When trade with Asia collapsed during the Second World War, the
Kazakh dandelion, also called Russian dandelion, was cultivated in
the United States, Europe and Soviet Union for an emergency supply
of rubber despite meager yields.
After the war, however, trade links were restored and companies
returned to the more cost-efficient Asian plantations.
[to top of second column] |
It has only been in recent years that dandelions have been
re-examined, given the fungus fears and price volatility and also
advances in bioengineering that many believe have made the flowers
an economically viable source of rubber.
The rediscovery began around 2007, when a team of researchers at
Ohio State University started exploring dandelion and guayule, a
desert shrub native to the southwest United States and Mexico. They
were joined by Bridgestone and Cooper Tire in a project called
PENRA. An EU-backed rubber initiative based in the Netherlands
followed suit in 2008 and van der Meer's follow-up project has
India's Apollo Tyres Ltd <APLO.NS> and Czech tractor tire maker
Mitas a.s. as commercial partners. There is also a German group
supported by Continental AG.
The U.S. researchers are pursuing both genetic modification and
conventional breeding to domesticate the wild flower, while their
European counterparts are focusing on the latter, claiming that
modern precision breeding can do the job.
"The sugar beet gives you a good idea of what is possible.

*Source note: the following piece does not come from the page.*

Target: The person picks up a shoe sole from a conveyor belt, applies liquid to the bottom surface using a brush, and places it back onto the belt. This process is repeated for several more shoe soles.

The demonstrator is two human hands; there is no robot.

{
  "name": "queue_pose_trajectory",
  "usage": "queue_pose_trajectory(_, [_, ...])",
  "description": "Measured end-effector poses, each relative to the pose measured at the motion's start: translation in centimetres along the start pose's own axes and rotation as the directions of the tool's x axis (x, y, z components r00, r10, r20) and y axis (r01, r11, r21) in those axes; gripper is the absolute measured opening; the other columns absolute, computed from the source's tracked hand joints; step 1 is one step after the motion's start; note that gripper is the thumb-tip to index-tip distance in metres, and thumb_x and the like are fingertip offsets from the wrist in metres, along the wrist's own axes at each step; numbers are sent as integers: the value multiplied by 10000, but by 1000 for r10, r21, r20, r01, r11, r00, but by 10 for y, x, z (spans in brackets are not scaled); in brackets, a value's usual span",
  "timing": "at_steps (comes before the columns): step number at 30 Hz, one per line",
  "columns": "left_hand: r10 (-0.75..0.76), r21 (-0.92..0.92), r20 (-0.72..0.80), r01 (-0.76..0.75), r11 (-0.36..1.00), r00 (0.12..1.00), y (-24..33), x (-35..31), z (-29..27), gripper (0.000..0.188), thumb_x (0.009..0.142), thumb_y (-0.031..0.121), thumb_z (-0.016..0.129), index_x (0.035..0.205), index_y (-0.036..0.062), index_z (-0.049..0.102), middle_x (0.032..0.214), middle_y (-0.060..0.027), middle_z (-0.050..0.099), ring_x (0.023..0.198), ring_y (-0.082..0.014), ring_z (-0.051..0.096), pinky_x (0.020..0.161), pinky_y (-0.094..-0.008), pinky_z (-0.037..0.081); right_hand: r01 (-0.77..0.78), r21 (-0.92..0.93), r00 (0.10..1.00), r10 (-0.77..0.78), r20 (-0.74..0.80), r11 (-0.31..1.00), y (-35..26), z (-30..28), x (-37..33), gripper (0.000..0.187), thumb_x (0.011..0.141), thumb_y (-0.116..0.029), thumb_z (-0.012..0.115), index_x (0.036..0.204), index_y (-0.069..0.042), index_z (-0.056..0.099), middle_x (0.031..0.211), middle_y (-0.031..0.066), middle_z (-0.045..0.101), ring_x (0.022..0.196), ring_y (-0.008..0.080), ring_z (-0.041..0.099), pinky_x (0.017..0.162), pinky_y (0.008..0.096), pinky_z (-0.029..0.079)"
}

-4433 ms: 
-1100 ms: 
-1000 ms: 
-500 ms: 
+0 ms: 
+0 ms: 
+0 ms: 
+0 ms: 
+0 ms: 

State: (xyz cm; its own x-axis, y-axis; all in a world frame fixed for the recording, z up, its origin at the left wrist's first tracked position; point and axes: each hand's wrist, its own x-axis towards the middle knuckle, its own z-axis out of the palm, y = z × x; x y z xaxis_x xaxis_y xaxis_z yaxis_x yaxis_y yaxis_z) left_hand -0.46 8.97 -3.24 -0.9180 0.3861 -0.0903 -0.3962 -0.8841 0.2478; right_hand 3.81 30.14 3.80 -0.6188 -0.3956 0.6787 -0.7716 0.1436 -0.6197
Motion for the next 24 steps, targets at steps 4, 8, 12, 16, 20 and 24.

The
taproot is enormous but if you look at the wild ancestor, the
beetroot is only as thick as your finger," van der Meer said.
Working at the Wageningen university and research center, she
coordinates the EU project, known as DRIVE4EU.
All contenders in the dandelion quest say that getting the farming
right is as important as mastering the genetics. The challenges
start with putting the seeds into the ground and they don't stop
there.
"We had to find out that lots of things eat dandelions seeds in the
field - ants, earthworms, mice," said Katrina Cornish, the Ohio
team's research director.
One way to try to prevent this is to put a protective cover of clay
around the seeds. Another option is to scatter sterilized Kentucky
bluegrass seeds along with the dandelion seeds to tempt predators
into eating them instead.
GRIND TO PULP
At the end of the seven-year U.S. program in 2020, Cornish's team
aims to have drawn up a detailed business plan and beginners' guide
for future dandelion farmers, complete with instructions on how to
fertilize, irrigate and harvest.
In a small plot trial, her team says it has achieved what would be
annual per-hectare yields of more than 1,500 kg of rubber with just
the second generation of dandelions, on a level with the best Asian
tree plantations.
But that was under ideal conditions and has yet to be replicated on
a farm-size scale. Her team is now in the process of harvesting
eight acres of new dandelions planted last year.
In Germany, lead researcher Dirk Pruefer with the university of
Muenster and state-backed research institute Fraunhofer, said the
breeders with his project had achieved yields of up to 500 kg per
hectare in the open field and are pushing for 1,000 kg.
Pruefer says calculations have shown that with the targeted yield of
about 1,000 kg, land the size of Austria would be required to meet
the entire global demand for natural rubber just from dandelions.
But far from hoping that the rubber tree can be replaced, tire
makers would be happy with even a complementary source.
The dandelion researchers are tight-lipped when it comes to
disclosing how they process the harvest into a usable feedstock. One
approach is to cut off the taproots and grind them into a pulp with
the addition of some water. Further processing steps yield solid
blocks of natural rubber.
The experimental rubber was shown on the test track to be on par
with conventional natural rubber but it will take some more years of
development even after the ongoing projects end before the first
dandelion tires come to market.
The University of Ohio's Cornish said she sees no shortage of
farmers ready to seize the opportunity in the U.S. state. The
typical reaction to her work is - "When can I start growing it?"